If you were to declare and initialize the array like this:

char b[] = "hi"; 

Then b would be an array of size 3, which is large enough to hold the two characters in the string constant plus the terminating null byte, making b a string.

To summarize:

If the array has a fixed size:

  • If the string constant used to initialize it is shorter than the array, the array will contain the characters in the string with successive elements set to 0, so the array will contain a string.
  • If the array is exactly large enough to contain the elements of the string but not the null terminator, the array will contain the characters in the string without the null terminator, meaning the array is not a string.
  • If the string constant (not counting the null terminator) is longer than the array, this is a constraint violation which triggers undefined behavior

If the array does not have an explicit size, the array will be sized to hold the string constant plus the terminating null byte.

Solution 2:

Whenever we write a string, enclosed in double quotes, C automatically creates an array of characters for us, containing that string, terminated by the \0 character.

Those notes are mildly misleading in this case. I shall have to update them.

When you write something like

char *p = "Hello";

or

printf("world!\n");

C automatically creates an array of characters for you, of just the right size, containing the string, terminated by the \0 character.

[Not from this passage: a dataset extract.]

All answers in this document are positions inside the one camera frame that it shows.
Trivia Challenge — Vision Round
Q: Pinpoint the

In the case of array initializers, however, things are slightly different. When you write

char b[2] = "hi";

the string is merely the initializer for an array which you are creating. So you have complete control over the size. There are several possibilities:

char b0[] = "hi";     // compiler infers size
char b1[1] = "hi";    // error
char b2[2] = "hi";    // No terminating 0 in the array. (Illegal in C++, BTW)
char b3[3] = "hi";    // explicit size matches string literal
char b4[10] = "hi";   // space past end of initializer is always zero-initialized

For b0, you don't specify a size, so the compiler uses the string initializer to pick the right size, which will be 3.

For b1, you specify a size, but it's too small, so the compiler should give you a error.

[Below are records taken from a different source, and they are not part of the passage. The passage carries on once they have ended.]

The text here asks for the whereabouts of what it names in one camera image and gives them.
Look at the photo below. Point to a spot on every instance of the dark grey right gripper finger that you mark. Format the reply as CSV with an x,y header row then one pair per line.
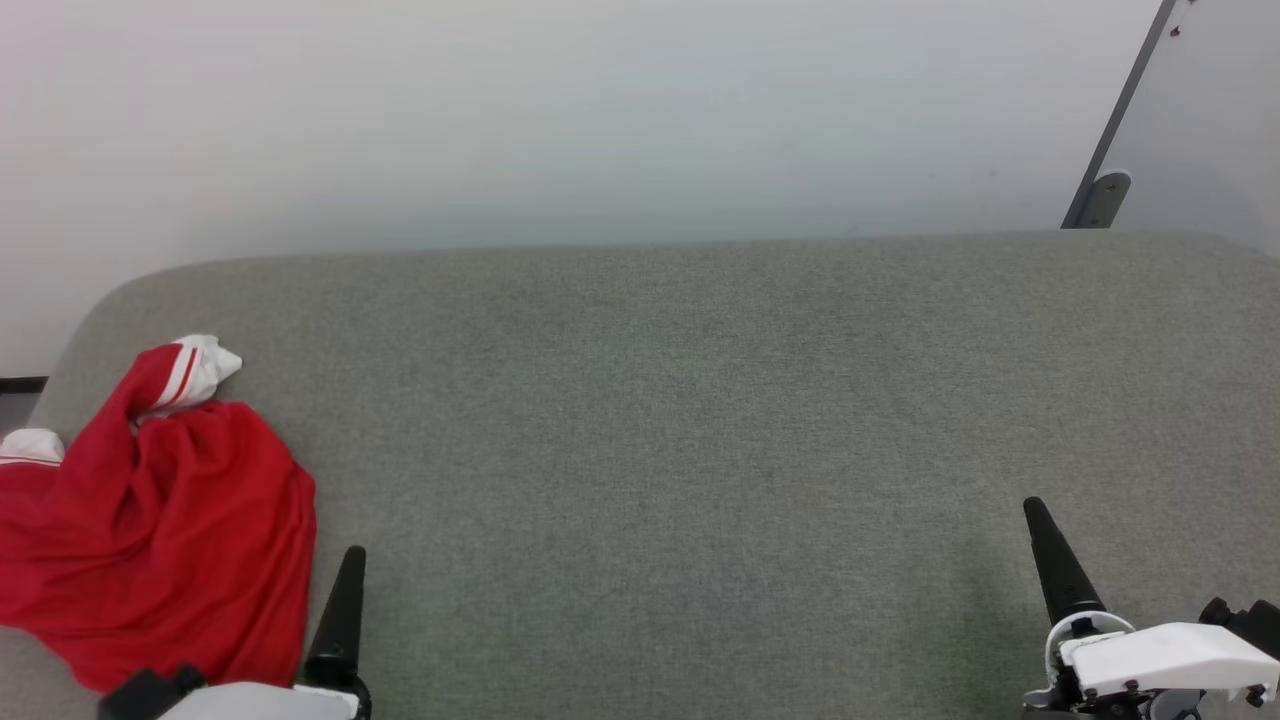
x,y
1058,565

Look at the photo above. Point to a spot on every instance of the red basketball jersey white sleeves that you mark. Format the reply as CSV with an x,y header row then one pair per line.
x,y
170,540

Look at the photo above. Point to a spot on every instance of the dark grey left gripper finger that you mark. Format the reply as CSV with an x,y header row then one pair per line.
x,y
340,620

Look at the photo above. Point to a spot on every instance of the small dark wall hooks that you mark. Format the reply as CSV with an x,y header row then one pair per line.
x,y
1175,31

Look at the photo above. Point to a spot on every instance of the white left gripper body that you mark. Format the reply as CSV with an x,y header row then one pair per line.
x,y
260,703

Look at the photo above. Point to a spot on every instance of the dark skirting strip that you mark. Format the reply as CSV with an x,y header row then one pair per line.
x,y
20,384

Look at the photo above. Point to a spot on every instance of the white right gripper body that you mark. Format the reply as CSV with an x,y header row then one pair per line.
x,y
1150,655

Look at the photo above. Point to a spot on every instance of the grey metal post bracket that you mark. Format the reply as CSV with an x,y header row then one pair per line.
x,y
1105,198

For b2, which is the case you asked about, you specify a size which is just barely big enough for the explicit characters in the string initializer, but not the terminating \0. This is a special case. It's legal, but what you end up with in b2 is not a proper null-terminated string. Since it's unusual at best, the compiler might give you a warning. See this question for more information on this case.

For b3, you specify a size which is just right, so you get a proper string in an exactly-sized array, just like b0.

For b4, you specify a size which is too big, although this is no problem. There ends up being extra space in the array, beyond the terminating \0. (As a matter of fact, this extra space will also be filled with \0.) This extra space would let you safely do something like strcat(b4, ", wrld!").

Needless to say, most of the time you want to use the b0 form. Counting characters is tedious and error-prone. As Brian Kernighan (one of the creators of C) has written in this context, "Let the computer do the dirty work."

One more thing. You wrote:

and yet the compiler is reorganizing the memory store instructions so that a and c are stored before b in memory to make room for a \0 at the end of the array.

I don't know what's going on there, but it's safe to say that the compiler is not trying to "make room for a \0". Compilers can and often do store variables in their own inscrutable internal order, matching neither the order you declared them, nor alphabetical order, nor anything else you might think of. If under your compiler array b ended up with extra space after it which did contain a \0 as if to terminate the string, that was probably basically random chance, not because the compiler was trying to be nice to you and helping to make something like printf("%s\n", b) be better defined. (Under the two compilers where I tried it, printf("%s\n", b) printed hi^E and hi ??, clearly showing the presence of trailing random garbage, as expected.)